**WORK ITEM**.
Below are several records. Retype exactly those lines running from the one with "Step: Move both" through the one with "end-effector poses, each", end lines included, and no others.

(SOURCE MATERIAL)

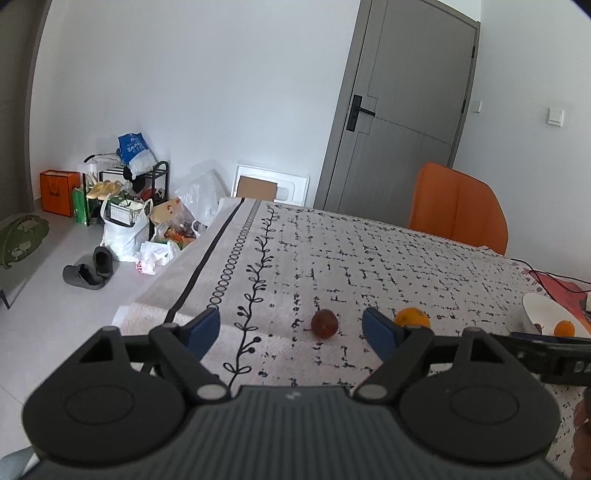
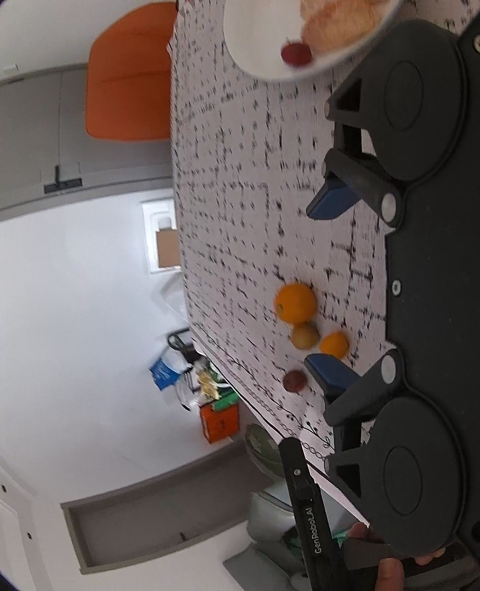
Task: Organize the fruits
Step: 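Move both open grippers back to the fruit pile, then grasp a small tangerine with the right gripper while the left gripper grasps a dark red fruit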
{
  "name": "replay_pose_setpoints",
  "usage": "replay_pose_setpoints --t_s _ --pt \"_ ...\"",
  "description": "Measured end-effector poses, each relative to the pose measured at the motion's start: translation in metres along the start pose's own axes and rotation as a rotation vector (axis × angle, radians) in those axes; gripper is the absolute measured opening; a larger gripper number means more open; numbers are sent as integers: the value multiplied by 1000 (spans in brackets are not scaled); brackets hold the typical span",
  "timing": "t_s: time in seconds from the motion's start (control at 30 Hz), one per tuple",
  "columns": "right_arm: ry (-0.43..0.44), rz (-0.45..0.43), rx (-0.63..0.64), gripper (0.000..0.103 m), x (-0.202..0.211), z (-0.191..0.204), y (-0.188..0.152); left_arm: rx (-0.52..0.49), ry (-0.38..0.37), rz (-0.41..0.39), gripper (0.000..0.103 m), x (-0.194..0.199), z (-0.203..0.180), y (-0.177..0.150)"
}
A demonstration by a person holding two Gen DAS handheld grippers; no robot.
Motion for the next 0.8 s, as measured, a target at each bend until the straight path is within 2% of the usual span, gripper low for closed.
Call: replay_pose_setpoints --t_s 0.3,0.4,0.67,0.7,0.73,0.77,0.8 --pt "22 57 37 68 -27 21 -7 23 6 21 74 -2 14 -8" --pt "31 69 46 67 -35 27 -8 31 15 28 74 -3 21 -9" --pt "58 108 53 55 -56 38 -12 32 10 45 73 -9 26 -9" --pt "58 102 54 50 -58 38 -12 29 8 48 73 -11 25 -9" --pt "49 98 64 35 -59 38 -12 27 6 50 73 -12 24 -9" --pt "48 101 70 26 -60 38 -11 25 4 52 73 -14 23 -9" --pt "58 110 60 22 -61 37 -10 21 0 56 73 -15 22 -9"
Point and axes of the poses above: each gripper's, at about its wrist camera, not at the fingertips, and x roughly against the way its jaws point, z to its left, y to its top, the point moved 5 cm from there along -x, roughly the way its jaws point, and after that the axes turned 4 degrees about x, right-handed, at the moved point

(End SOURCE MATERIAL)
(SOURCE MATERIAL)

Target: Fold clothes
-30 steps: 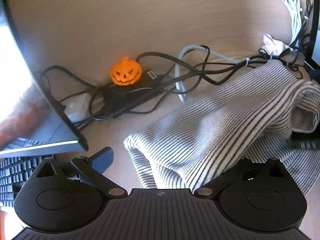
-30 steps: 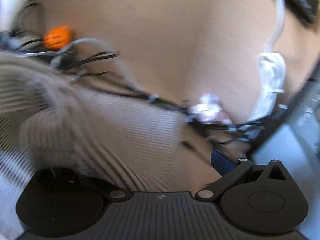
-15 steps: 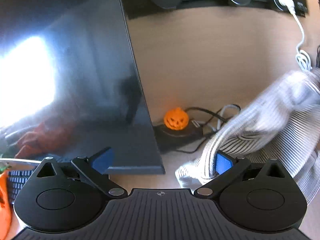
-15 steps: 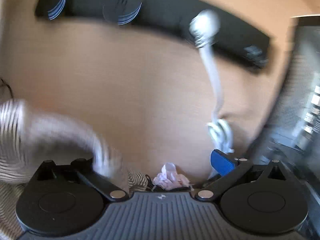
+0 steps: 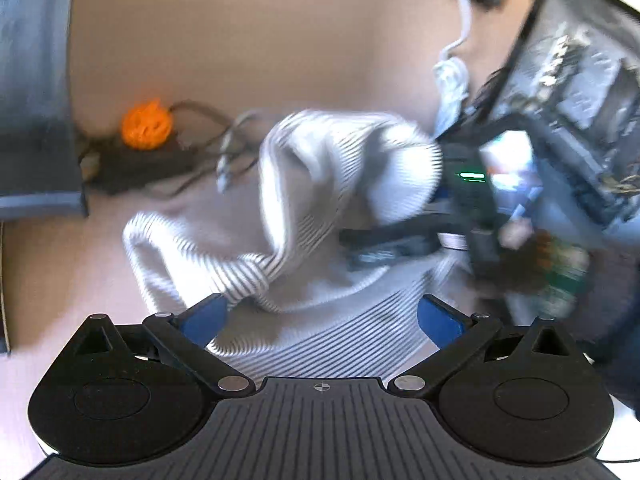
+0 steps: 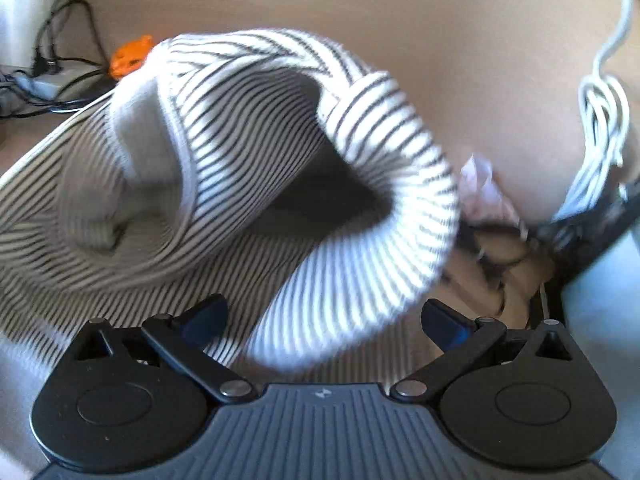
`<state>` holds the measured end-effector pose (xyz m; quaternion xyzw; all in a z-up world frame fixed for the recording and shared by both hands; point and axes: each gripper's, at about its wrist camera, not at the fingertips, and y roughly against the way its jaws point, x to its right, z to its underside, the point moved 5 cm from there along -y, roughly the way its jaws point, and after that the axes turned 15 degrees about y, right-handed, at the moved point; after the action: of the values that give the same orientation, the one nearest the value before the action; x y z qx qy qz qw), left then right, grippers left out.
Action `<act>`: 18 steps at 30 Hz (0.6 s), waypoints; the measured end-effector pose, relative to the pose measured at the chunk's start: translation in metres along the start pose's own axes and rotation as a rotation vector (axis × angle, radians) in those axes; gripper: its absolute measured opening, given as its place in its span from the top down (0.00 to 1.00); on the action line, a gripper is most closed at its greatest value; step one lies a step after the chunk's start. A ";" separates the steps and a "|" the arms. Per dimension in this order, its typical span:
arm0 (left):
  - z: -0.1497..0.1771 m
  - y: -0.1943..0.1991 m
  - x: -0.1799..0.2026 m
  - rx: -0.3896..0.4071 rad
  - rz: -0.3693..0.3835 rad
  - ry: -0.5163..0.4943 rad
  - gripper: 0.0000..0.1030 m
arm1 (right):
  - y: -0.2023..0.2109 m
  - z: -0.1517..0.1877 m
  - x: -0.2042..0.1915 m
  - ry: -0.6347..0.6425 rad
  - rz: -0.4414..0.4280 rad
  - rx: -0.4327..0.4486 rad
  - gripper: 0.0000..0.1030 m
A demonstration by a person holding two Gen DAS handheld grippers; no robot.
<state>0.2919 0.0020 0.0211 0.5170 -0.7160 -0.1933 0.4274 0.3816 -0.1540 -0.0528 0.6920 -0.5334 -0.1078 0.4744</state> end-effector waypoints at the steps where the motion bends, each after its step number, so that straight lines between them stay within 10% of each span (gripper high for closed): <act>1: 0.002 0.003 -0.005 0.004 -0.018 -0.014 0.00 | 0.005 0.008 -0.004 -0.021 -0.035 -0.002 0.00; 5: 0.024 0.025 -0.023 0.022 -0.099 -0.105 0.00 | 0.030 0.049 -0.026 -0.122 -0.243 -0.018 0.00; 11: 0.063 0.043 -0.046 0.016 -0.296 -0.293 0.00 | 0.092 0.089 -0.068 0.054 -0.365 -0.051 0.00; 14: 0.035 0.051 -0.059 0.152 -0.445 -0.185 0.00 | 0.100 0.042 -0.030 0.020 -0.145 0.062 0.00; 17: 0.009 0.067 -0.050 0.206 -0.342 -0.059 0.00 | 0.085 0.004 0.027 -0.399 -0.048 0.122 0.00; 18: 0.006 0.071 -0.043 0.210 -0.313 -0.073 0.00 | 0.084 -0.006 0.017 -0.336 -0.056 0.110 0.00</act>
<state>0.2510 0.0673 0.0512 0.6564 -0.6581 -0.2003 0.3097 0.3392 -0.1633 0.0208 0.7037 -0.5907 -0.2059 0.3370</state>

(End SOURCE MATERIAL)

**EXERCISE SOLUTION**.
Step: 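Move both open grippers back to the fruit pile, then grasp a small tangerine with the right gripper while the left gripper grasps a dark red fruit
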{
  "name": "replay_pose_setpoints",
  "usage": "replay_pose_setpoints --t_s _ --pt \"_ ...\"",
  "description": "Measured end-effector poses, each relative to the pose measured at the motion's start: translation in metres along the start pose's own axes and rotation as a rotation vector (axis × angle, radians) in those axes; gripper is the absolute measured opening; a larger gripper number means more open; numbers are sent as integers: the value multiplied by 1000 (spans in brackets are not scaled); brackets hold the typical span",

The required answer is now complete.